Security struggles with wanting to know who to partner with, what new language is being used, or what old template is STILL being used. OpenContext lets Security look up which team owns a code path, WHO the contributors are, when and what they released, and so on. We don’t care if you have a monolith or services either.

This is why OpenContext makes it easy to understand and identify the right people based on auto-discovery, not that manager spreadsheet that’s updated once a quarter.

Security needs to know if Johnny contributed to another team’s project and inadvertently added some kind of security risk. Or if he created a template that now has a vulnerability and impacts critical pieces of code, product, or infrastructure.

It’s not Johnny’s fault, that’s just tech. But wouldn’t it be great if security knew to talk to Johnny instead of sounding the alarm for the entire engineering org? Security doesn’t want to do that, no one wants to do that.

They just want context.

It’s no Secret

My Security friends want to know who they should talk to. They want to do Security through Nurturance. So they can say, “hey, we are here to help.” Security folks know this is weird and hard. They know you are moving fast and trying to keep things up and keep money coming in.

We have a few new features we are rolling out and some that are out. If you haven’t heard Alice, our CTO, and Brian, our CEO, talking about the features, you can check it out here. We’ve been putting a lot of thought into these features and views. Which is why the next release will include Dependabot vulnerability data.

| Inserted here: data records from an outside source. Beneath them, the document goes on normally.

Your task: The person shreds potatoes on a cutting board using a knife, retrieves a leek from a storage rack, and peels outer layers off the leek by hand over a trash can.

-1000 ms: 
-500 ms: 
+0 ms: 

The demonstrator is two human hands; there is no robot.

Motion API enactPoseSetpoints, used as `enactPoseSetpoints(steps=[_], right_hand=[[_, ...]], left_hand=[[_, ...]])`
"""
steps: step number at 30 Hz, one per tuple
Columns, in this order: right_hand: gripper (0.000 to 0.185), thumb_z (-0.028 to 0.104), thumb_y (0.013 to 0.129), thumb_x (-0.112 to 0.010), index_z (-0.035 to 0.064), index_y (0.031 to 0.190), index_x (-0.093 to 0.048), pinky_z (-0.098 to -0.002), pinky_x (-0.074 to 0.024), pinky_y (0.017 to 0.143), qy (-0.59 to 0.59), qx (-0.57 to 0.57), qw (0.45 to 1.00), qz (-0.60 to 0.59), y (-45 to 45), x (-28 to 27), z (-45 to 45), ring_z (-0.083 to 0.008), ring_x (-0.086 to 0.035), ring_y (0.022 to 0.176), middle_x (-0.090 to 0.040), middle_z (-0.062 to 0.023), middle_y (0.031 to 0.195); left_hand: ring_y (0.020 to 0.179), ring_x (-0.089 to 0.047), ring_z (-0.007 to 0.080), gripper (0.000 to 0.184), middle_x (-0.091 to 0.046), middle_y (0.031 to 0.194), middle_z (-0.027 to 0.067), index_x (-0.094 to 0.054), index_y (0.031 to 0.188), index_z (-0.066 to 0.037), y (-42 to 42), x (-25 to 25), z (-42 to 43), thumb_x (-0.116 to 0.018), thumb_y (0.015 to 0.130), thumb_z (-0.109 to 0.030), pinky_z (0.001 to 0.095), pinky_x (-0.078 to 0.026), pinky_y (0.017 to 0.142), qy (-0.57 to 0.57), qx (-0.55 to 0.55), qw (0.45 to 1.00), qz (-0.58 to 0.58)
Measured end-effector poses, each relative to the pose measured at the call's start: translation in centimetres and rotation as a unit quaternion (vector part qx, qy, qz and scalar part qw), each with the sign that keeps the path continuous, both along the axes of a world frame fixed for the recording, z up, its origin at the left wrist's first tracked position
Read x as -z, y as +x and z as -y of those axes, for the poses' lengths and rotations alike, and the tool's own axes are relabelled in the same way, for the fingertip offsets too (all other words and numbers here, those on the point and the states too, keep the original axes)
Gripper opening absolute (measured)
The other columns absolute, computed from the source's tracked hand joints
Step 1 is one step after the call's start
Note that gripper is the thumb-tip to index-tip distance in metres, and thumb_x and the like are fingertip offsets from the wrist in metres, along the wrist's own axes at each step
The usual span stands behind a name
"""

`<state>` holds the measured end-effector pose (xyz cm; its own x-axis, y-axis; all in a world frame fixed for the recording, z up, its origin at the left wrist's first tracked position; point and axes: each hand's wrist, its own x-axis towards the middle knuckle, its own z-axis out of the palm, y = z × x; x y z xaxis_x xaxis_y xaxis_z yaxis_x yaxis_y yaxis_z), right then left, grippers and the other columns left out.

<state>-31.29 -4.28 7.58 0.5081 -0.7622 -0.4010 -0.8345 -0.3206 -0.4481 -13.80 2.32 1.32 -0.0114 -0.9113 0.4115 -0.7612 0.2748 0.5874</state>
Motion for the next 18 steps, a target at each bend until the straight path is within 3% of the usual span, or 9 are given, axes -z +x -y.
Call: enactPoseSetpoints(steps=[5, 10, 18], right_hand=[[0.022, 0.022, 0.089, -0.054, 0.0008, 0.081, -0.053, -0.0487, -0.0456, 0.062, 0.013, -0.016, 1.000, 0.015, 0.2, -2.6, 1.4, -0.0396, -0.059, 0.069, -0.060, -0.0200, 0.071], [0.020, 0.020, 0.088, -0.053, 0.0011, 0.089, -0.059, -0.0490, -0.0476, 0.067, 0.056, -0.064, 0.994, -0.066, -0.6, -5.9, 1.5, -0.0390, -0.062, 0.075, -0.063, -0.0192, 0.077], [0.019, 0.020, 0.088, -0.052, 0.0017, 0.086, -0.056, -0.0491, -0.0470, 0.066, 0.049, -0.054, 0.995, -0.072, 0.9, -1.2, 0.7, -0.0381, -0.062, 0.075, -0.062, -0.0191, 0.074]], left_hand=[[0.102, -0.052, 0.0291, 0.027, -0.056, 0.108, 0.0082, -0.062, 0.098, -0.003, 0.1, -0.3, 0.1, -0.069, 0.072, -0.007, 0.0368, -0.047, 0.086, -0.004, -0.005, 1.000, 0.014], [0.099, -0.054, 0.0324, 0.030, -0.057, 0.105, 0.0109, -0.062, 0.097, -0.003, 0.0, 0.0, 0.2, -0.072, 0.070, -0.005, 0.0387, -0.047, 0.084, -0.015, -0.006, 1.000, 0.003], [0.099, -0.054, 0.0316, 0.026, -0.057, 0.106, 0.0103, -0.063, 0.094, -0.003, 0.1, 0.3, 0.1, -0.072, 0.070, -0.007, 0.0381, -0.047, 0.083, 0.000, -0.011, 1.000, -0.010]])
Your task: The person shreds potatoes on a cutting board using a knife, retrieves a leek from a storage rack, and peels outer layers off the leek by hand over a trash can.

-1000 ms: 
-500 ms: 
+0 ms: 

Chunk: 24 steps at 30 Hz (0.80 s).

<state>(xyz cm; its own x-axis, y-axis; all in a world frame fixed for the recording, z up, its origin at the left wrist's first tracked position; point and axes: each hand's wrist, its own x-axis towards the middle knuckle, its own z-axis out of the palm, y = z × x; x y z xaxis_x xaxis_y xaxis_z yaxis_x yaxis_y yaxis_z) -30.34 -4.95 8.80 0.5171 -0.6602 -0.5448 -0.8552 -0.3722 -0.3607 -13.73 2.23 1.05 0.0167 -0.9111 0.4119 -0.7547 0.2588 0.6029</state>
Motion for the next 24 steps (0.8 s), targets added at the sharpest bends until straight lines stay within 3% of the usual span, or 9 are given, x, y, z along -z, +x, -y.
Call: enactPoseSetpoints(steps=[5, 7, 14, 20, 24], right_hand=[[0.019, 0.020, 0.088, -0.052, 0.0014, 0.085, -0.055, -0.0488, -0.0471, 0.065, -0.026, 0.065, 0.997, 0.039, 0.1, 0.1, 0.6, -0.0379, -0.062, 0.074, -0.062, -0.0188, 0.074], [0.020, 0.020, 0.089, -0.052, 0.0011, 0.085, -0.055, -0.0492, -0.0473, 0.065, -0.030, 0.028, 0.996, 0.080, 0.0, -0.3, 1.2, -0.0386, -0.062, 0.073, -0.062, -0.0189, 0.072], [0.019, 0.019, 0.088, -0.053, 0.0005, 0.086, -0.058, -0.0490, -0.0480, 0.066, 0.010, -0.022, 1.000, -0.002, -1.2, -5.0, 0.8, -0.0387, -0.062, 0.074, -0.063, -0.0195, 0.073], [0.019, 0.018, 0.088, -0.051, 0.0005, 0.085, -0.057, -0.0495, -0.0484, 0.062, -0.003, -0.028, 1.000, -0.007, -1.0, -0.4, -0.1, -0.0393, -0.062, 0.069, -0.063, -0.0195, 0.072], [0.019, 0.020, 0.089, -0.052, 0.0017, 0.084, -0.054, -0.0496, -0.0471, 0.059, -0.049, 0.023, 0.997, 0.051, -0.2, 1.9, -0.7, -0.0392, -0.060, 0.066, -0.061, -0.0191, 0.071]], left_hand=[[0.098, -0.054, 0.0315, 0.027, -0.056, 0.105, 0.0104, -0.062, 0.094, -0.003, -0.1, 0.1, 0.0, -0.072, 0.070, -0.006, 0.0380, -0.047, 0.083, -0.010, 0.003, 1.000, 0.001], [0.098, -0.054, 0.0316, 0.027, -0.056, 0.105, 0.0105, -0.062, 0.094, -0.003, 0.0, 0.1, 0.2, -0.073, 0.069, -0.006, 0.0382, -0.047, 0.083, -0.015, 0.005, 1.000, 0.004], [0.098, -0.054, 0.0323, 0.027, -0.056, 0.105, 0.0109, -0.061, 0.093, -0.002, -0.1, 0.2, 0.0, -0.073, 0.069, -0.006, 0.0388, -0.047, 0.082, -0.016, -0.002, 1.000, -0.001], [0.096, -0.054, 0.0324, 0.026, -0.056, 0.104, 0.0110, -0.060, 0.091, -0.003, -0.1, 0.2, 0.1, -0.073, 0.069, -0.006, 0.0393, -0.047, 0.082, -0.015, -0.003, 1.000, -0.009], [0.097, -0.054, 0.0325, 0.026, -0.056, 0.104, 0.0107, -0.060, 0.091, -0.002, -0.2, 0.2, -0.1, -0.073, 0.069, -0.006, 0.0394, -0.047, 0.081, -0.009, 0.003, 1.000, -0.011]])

We know that Devs are best at developing software, maintaining, and growing it. Ops and SREs are best at keeping things up and running, and architecting complex systems. SREs are amazing at creating automation so the Security and Ops best practices are built-in and handed off to our Dev friends. OpenContext makes these steps easier, centralizing where you store your best practices. But at our core, we know that the most important thing to automate is WHO is working on what. THAT doesn’t need to be a secret.